Alf's recommendation is clean and correct. Just make a list of
tuples.

FWIW, here's a little hack that does the work for you:

>>> values = ['A', 'B', 'C', 'D', 'E']
>>> keys = [50, 20, 40, 10, 30]
>>> keyiter = iter(keys)
>>> sorted(values, key=lambda k: next(keyiter))
['D', 'B', 'E', 'C', 'A']


Raymond
From: Steve Howell on
On Mar 31, 1:09 pm, Raymond Hettinger <pyt...(a)rcn.com> wrote:
> On Mar 30, 4:25 pm, s...(a)sig.for.address (Victor Eijkhout) wrote:
>
> > I have two arrays, made with numpy. The first one has values that I want
> > to use as sorting keys; the second one needs to be sorted by those keys..
> > Obviously I could turn them into a dictionary  of pairs and sort by the
> > first member, but I think that's not very efficient, at least in space,
> > and this needs to be done as efficiently as possible.
>
> Alf's recommendation is clean and correct.  Just make a list of
> tuples.
>
> FWIW, here's a little hack that does the work for you:
>
> >>> values = ['A', 'B', 'C', 'D', 'E']
> >>> keys = [50, 20, 40, 10, 30]
> >>> keyiter = iter(keys)
> >>> sorted(values, key=lambda k: next(keyiter))
>
> ['D', 'B', 'E', 'C', 'A']
>

Another option:

[values[i] for i in sorted(range(len(keys)), key=lambda i: keys[i])]

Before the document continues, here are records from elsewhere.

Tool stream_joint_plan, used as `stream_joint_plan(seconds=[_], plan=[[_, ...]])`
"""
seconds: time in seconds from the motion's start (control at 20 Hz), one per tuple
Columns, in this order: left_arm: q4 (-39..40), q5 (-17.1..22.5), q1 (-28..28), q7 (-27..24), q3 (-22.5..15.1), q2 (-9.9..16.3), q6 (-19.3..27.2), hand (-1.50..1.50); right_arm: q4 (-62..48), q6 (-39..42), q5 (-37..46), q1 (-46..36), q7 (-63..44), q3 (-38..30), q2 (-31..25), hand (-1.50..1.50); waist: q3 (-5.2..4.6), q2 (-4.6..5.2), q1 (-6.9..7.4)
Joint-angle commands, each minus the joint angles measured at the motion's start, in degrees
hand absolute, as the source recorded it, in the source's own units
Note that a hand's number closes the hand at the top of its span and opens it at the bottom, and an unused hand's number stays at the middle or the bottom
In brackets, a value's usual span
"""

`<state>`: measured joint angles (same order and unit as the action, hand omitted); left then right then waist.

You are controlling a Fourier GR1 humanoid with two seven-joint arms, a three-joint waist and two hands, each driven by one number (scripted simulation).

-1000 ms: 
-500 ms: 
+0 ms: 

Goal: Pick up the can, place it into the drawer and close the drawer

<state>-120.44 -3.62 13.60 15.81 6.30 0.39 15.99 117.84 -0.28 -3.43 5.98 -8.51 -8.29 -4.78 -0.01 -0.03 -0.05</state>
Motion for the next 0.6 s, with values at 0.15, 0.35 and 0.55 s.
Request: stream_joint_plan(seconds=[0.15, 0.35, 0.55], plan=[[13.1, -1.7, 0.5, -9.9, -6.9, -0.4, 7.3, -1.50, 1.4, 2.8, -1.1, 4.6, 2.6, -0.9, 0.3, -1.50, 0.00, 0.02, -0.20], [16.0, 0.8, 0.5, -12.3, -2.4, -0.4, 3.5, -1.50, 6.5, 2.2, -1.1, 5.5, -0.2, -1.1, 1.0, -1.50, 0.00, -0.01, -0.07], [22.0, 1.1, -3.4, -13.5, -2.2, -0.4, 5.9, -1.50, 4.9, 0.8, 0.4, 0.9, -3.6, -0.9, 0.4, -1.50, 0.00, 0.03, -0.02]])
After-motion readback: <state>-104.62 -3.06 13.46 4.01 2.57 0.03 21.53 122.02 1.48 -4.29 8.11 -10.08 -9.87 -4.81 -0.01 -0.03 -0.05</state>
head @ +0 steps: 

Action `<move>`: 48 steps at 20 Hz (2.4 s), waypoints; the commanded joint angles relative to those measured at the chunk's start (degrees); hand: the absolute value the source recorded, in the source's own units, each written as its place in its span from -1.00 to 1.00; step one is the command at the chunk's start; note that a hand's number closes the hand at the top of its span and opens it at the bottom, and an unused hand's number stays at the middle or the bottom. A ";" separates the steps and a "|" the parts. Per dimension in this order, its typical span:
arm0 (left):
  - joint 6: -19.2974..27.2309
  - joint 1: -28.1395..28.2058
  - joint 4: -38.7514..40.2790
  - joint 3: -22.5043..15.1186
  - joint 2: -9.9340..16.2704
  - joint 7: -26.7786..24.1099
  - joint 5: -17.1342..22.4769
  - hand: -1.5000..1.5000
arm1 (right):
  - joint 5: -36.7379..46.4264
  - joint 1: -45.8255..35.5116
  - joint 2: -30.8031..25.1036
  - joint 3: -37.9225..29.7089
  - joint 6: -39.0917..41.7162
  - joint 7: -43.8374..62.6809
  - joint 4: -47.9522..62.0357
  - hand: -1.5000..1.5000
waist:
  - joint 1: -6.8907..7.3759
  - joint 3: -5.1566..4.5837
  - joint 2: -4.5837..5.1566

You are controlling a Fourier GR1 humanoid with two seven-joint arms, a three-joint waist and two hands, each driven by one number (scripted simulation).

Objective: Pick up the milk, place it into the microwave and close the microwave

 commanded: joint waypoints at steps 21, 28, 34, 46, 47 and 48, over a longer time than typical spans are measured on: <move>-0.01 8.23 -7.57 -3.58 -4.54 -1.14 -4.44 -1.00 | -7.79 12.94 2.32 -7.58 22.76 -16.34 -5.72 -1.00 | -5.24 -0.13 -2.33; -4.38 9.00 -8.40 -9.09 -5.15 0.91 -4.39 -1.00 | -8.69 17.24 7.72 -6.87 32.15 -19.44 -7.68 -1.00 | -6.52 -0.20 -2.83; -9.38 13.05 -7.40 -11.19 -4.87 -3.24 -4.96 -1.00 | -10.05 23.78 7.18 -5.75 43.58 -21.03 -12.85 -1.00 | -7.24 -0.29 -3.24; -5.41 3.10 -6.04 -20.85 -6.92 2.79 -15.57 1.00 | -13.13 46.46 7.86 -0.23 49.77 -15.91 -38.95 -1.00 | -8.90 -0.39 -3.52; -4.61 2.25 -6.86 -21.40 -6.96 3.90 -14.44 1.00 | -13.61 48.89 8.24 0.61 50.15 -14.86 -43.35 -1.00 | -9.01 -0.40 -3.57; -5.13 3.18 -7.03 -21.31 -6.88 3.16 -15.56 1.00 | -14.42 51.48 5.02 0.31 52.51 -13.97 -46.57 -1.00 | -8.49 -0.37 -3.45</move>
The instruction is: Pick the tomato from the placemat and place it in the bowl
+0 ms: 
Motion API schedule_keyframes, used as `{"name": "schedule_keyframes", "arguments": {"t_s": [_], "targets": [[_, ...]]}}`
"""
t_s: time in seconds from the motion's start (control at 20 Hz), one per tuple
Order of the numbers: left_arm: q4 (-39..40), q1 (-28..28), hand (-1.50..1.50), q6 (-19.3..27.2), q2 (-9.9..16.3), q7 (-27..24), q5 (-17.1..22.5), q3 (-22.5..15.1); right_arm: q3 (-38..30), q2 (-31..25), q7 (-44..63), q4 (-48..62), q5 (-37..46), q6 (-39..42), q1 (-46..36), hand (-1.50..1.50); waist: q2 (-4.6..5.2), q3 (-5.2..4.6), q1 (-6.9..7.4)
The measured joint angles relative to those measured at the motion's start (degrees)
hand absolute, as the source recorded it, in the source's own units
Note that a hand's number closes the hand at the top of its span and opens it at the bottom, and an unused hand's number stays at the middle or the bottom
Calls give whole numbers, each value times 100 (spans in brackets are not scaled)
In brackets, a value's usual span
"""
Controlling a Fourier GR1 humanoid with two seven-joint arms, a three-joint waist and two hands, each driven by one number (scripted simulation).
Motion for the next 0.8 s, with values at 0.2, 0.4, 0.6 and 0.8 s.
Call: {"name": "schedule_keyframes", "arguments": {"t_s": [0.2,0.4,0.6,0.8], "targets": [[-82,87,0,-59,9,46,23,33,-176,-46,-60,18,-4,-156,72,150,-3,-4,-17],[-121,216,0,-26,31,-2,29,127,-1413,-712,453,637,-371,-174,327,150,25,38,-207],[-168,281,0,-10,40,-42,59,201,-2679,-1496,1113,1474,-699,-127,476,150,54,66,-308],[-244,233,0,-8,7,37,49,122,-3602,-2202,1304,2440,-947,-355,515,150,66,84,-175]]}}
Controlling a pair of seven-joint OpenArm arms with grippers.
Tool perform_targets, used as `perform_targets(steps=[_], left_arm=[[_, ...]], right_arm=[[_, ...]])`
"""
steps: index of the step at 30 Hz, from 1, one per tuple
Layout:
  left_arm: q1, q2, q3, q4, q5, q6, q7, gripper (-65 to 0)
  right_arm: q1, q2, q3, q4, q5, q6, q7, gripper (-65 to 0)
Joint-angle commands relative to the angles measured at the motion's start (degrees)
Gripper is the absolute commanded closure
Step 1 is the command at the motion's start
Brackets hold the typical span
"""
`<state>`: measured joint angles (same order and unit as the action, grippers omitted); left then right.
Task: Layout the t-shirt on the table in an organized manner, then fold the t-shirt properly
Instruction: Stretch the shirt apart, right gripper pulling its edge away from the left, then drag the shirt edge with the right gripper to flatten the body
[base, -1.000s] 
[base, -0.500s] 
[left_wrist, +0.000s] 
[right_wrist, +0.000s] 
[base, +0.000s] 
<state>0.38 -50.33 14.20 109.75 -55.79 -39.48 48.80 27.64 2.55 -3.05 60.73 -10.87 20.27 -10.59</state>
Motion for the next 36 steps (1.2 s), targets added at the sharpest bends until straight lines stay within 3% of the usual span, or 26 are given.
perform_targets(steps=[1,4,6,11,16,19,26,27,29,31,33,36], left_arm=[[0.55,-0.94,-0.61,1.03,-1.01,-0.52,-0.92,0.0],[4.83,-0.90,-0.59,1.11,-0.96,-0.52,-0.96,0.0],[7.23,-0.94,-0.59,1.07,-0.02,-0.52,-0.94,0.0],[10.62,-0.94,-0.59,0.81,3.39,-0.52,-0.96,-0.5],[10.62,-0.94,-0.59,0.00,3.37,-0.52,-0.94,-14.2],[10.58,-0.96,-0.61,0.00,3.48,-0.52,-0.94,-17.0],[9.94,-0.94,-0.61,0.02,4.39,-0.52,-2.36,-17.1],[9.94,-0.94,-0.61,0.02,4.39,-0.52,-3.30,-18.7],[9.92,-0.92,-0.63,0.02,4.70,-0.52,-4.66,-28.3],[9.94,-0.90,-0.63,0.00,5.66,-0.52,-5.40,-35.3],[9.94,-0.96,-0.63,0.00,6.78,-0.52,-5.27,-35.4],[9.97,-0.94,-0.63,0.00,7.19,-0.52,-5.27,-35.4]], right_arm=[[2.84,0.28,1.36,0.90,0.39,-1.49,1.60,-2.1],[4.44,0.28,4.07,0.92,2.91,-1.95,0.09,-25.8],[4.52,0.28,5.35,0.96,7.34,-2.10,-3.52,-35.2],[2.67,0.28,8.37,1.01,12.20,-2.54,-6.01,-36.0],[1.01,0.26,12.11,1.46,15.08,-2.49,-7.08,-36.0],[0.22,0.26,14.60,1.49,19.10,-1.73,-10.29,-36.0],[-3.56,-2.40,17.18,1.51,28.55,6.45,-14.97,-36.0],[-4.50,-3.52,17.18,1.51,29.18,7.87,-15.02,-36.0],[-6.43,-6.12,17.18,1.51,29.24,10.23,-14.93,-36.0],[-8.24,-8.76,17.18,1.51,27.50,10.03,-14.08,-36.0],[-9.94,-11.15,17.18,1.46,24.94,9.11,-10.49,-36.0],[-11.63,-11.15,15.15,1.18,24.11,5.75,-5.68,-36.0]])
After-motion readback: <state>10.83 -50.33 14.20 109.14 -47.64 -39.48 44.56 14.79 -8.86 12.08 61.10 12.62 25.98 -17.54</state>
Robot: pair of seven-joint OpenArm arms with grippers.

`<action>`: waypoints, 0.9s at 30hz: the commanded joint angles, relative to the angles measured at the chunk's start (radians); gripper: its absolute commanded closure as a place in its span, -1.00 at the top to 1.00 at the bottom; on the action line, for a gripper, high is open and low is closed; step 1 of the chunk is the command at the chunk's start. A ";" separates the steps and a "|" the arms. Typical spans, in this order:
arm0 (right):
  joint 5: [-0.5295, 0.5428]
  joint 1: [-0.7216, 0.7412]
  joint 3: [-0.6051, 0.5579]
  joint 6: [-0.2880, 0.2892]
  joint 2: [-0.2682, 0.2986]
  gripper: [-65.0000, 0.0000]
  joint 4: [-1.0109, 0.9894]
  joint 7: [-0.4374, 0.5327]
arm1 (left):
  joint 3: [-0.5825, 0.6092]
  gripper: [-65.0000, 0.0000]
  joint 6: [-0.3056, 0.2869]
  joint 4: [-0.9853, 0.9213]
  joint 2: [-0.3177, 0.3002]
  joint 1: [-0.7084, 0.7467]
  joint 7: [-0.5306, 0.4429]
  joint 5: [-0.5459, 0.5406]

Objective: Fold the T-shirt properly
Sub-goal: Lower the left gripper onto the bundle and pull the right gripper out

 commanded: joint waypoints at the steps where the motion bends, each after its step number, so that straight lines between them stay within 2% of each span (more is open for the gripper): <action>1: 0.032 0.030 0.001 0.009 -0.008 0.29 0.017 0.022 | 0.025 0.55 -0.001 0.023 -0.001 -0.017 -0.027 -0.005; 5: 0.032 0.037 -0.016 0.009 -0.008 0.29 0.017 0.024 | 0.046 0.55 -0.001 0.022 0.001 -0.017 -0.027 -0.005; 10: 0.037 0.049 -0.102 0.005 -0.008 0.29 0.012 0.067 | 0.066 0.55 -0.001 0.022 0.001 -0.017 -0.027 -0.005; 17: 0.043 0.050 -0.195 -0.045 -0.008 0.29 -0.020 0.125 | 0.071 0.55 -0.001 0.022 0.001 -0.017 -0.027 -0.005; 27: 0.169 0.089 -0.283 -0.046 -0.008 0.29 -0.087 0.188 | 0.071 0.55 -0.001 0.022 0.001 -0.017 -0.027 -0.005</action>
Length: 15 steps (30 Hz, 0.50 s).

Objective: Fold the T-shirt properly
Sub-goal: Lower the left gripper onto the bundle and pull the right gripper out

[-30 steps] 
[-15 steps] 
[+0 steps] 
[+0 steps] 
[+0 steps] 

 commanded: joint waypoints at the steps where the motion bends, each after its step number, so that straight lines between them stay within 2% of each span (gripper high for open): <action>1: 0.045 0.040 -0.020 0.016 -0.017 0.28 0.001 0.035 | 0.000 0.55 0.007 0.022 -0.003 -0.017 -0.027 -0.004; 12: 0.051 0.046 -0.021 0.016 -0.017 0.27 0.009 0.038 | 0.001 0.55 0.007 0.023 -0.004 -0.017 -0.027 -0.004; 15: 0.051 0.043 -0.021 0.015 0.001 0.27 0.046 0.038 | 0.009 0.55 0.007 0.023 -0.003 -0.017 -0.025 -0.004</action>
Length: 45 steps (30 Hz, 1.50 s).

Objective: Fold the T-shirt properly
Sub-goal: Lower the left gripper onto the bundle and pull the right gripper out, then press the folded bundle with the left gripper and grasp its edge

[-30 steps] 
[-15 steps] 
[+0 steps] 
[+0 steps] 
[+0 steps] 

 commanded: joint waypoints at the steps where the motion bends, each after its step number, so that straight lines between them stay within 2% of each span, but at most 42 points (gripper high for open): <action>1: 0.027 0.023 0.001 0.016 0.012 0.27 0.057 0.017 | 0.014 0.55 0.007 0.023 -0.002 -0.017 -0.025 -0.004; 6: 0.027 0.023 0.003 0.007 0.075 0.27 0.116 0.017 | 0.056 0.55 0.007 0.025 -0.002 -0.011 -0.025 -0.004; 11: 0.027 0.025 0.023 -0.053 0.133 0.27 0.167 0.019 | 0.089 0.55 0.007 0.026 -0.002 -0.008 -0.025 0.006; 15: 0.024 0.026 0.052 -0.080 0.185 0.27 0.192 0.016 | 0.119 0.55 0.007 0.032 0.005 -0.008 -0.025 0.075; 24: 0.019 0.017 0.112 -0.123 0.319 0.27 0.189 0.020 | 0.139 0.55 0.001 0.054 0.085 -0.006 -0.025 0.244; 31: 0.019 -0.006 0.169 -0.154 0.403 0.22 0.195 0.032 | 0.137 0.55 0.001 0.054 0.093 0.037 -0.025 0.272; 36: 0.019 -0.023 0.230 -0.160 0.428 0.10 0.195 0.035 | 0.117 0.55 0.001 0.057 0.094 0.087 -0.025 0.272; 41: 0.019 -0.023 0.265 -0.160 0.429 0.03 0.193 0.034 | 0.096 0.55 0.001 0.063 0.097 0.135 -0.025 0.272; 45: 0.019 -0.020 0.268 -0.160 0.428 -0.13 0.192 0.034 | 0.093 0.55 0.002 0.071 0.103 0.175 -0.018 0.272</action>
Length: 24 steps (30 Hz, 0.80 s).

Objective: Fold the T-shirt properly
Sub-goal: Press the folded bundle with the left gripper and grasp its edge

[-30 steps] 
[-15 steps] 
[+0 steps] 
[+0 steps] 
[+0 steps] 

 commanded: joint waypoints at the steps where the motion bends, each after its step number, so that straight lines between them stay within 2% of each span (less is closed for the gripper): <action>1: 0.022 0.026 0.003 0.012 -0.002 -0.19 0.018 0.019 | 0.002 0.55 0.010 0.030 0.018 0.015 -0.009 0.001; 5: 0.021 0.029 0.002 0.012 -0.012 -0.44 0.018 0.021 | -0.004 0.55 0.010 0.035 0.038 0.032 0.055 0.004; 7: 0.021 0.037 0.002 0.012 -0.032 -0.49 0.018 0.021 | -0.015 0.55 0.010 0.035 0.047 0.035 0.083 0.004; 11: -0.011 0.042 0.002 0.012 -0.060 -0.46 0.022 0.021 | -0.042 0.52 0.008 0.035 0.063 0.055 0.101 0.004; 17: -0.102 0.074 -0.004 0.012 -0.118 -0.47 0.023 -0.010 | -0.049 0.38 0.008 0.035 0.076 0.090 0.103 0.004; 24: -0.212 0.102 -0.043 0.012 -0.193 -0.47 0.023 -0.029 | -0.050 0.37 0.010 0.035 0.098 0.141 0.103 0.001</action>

Sort the indexes according to keys values, then use indexes to get the
values.

It might read more clearly when broken out into two lines:

>>> sorted_indexes = sorted(range(len(keys)), key = lambda i: keys[i])
>>> sorted_indexes
[3, 1, 4, 2, 0]
>>> [values[i] for i in sorted_indexes]
['D', 'B', 'E', 'C', 'A']

The advantage of Raymond's solution is that he only creates one new
Python list, whereas my solutions create an intermediate Python list
of integers. I don't think my solution really is that space-wasteful,
though, since by the time the second list gets created, any internal
intermediate lists from CPython's sorted() implementation will
probably have been cleaned up.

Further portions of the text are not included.